§ **What you are asked to do**: Retype the material, please. Every line must match.

=== Section Start ===

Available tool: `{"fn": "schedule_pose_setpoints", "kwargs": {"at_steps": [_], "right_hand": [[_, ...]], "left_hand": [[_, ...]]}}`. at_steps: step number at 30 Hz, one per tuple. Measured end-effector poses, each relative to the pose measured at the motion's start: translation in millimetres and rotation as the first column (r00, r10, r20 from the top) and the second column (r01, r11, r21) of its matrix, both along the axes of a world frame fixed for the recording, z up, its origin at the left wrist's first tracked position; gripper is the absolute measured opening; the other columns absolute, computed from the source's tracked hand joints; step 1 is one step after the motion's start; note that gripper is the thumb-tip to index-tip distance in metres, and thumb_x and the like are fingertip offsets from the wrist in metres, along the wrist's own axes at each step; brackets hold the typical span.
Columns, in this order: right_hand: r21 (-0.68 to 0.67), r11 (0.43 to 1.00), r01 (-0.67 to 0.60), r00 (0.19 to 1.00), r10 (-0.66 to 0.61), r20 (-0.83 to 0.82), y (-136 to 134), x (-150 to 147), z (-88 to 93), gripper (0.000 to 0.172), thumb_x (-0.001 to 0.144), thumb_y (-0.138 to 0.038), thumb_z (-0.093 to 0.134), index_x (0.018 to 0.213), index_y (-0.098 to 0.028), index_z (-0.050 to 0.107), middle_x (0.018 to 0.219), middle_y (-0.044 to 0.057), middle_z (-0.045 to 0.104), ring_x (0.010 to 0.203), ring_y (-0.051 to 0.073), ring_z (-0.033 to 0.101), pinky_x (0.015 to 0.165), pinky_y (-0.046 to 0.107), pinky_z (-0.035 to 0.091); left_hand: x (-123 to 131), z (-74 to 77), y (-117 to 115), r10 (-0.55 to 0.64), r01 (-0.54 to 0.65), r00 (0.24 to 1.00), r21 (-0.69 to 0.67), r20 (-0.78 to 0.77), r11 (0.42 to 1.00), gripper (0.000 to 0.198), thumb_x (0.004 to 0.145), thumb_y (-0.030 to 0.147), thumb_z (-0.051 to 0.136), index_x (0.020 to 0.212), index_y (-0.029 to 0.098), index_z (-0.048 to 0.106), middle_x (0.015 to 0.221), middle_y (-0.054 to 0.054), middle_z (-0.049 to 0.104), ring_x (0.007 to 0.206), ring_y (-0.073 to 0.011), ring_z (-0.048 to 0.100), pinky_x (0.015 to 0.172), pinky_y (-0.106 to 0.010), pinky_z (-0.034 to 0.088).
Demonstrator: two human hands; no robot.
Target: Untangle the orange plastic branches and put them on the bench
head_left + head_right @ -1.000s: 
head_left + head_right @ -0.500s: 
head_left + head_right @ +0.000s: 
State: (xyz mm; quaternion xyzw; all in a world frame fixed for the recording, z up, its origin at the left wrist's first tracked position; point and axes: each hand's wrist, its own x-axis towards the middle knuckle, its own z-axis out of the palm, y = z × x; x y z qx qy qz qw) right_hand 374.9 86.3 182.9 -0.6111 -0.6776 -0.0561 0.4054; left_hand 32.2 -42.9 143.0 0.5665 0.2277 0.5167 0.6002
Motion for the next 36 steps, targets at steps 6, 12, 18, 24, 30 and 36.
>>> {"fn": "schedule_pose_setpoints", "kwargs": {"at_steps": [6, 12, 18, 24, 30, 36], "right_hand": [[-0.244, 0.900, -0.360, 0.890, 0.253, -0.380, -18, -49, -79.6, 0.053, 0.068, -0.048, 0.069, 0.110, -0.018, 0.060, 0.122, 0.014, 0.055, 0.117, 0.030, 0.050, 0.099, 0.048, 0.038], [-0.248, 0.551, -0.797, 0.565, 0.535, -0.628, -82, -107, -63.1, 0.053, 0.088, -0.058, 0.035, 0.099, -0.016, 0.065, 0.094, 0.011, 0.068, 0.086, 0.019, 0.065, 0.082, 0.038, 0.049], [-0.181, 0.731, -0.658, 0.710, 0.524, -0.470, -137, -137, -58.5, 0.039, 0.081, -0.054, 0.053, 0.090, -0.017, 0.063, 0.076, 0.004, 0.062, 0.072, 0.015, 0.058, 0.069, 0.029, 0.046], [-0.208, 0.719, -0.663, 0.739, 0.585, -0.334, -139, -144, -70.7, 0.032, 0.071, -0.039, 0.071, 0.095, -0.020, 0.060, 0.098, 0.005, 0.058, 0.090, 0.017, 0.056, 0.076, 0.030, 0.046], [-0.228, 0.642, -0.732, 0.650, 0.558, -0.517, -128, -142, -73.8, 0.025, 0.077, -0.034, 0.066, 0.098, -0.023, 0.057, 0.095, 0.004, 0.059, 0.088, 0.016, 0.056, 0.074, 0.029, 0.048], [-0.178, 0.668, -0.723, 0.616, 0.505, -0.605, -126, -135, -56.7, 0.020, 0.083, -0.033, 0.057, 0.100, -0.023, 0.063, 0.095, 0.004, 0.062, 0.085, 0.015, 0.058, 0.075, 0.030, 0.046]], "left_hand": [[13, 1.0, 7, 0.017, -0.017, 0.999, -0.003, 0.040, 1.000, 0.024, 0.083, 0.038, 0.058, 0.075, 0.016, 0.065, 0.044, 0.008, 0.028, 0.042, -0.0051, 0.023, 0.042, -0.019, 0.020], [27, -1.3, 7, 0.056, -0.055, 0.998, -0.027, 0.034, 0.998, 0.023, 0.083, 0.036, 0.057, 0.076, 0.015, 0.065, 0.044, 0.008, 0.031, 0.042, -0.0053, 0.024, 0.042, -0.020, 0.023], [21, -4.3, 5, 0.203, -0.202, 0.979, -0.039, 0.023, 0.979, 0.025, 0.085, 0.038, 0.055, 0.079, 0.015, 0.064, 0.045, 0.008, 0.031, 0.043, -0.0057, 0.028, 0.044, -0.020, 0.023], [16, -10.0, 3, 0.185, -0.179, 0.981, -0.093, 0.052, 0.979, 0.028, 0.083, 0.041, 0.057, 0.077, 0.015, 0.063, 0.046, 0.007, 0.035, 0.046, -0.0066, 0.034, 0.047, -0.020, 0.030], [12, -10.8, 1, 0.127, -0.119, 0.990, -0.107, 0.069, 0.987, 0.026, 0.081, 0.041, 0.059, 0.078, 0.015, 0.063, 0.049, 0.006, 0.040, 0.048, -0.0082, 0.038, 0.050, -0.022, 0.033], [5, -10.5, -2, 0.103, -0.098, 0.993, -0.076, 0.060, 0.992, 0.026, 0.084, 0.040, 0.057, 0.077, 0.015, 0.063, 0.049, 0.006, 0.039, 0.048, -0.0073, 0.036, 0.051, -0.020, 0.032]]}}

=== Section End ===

§ **Solved exercise**:
Available tool: `{"fn": "schedule_pose_setpoints", "kwargs": {"at_steps": [_], "right_hand": [[_, ...]], "left_hand": [[_, ...]]}}`. at_steps: step number at 30 Hz, one per tuple. Measured end-effector poses, each relative to the pose measured at the motion's start: translation in millimetres and rotation as the first column (r00, r10, r20 from the top) and the second column (r01, r11, r21) of its matrix, both along the axes of a world frame fixed for the recording, z up, its origin at the left wrist's first tracked position; gripper is the absolute measured opening; the other columns absolute, computed from the source's tracked hand joints; step 1 is one step after the motion's start; note that gripper is the thumb-tip to index-tip distance in metres, and thumb_x and the like are fingertip offsets from the wrist in metres, along the wrist's own axes at each step; brackets hold the typical span.
Columns, in this order: right_hand: r21 (-0.68 to 0.67), r11 (0.43 to 1.00), r01 (-0.67 to 0.60), r00 (0.19 to 1.00), r10 (-0.66 to 0.61), r20 (-0.83 to 0.82), y (-136 to 134), x (-150 to 147), z (-88 to 93), gripper (0.000 to 0.172), thumb_x (-0.001 to 0.144), thumb_y (-0.138 to 0.038), thumb_z (-0.093 to 0.134), index_x (0.018 to 0.213), index_y (-0.098 to 0.028), index_z (-0.050 to 0.107), middle_x (0.018 to 0.219), middle_y (-0.044 to 0.057), middle_z (-0.045 to 0.104), ring_x (0.010 to 0.203), ring_y (-0.051 to 0.073), ring_z (-0.033 to 0.101), pinky_x (0.015 to 0.165), pinky_y (-0.046 to 0.107), pinky_z (-0.035 to 0.091); left_hand: x (-123 to 131), z (-74 to 77), y (-117 to 115), r10 (-0.55 to 0.64), r01 (-0.54 to 0.65), r00 (0.24 to 1.00), r21 (-0.69 to 0.67), r20 (-0.78 to 0.77), r11 (0.42 to 1.00), gripper (0.000 to 0.198), thumb_x (0.004 to 0.145), thumb_y (-0.030 to 0.147), thumb_z (-0.051 to 0.136), index_x (0.020 to 0.212), index_y (-0.029 to 0.098), index_z (-0.048 to 0.106), middle_x (0.015 to 0.221), middle_y (-0.054 to 0.054), middle_z (-0.049 to 0.104), ring_x (0.007 to 0.206), ring_y (-0.073 to 0.011), ring_z (-0.048 to 0.100), pinky_x (0.015 to 0.172), pinky_y (-0.106 to 0.010), pinky_z (-0.034 to 0.088).
Demonstrator: two human hands; no robot.
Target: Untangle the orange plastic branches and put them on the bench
head_left + head_right @ -1.000s: 
head_left + head_right @ -0.500s: 
head_left + head_right @ +0.000s: 
State: (xyz mm; quaternion xyzw; all in a world frame fixed for the recording, z up, its origin at the left wrist's first tracked position; point and axes: each hand's wrist, its own x-axis towards the middle knuckle, its own z-axis out of the palm, y = z × x; x y z qx qy qz qw) right_hand 374.9 86.3 182.9 -0.6111 -0.6776 -0.0561 0.4054; left_hand 32.2 -42.9 143.0 0.5665 0.2277 0.5167 0.6002
Motion for the next 36 steps, targets at steps 6, 12, 18, 24, 30 and 36.
>>> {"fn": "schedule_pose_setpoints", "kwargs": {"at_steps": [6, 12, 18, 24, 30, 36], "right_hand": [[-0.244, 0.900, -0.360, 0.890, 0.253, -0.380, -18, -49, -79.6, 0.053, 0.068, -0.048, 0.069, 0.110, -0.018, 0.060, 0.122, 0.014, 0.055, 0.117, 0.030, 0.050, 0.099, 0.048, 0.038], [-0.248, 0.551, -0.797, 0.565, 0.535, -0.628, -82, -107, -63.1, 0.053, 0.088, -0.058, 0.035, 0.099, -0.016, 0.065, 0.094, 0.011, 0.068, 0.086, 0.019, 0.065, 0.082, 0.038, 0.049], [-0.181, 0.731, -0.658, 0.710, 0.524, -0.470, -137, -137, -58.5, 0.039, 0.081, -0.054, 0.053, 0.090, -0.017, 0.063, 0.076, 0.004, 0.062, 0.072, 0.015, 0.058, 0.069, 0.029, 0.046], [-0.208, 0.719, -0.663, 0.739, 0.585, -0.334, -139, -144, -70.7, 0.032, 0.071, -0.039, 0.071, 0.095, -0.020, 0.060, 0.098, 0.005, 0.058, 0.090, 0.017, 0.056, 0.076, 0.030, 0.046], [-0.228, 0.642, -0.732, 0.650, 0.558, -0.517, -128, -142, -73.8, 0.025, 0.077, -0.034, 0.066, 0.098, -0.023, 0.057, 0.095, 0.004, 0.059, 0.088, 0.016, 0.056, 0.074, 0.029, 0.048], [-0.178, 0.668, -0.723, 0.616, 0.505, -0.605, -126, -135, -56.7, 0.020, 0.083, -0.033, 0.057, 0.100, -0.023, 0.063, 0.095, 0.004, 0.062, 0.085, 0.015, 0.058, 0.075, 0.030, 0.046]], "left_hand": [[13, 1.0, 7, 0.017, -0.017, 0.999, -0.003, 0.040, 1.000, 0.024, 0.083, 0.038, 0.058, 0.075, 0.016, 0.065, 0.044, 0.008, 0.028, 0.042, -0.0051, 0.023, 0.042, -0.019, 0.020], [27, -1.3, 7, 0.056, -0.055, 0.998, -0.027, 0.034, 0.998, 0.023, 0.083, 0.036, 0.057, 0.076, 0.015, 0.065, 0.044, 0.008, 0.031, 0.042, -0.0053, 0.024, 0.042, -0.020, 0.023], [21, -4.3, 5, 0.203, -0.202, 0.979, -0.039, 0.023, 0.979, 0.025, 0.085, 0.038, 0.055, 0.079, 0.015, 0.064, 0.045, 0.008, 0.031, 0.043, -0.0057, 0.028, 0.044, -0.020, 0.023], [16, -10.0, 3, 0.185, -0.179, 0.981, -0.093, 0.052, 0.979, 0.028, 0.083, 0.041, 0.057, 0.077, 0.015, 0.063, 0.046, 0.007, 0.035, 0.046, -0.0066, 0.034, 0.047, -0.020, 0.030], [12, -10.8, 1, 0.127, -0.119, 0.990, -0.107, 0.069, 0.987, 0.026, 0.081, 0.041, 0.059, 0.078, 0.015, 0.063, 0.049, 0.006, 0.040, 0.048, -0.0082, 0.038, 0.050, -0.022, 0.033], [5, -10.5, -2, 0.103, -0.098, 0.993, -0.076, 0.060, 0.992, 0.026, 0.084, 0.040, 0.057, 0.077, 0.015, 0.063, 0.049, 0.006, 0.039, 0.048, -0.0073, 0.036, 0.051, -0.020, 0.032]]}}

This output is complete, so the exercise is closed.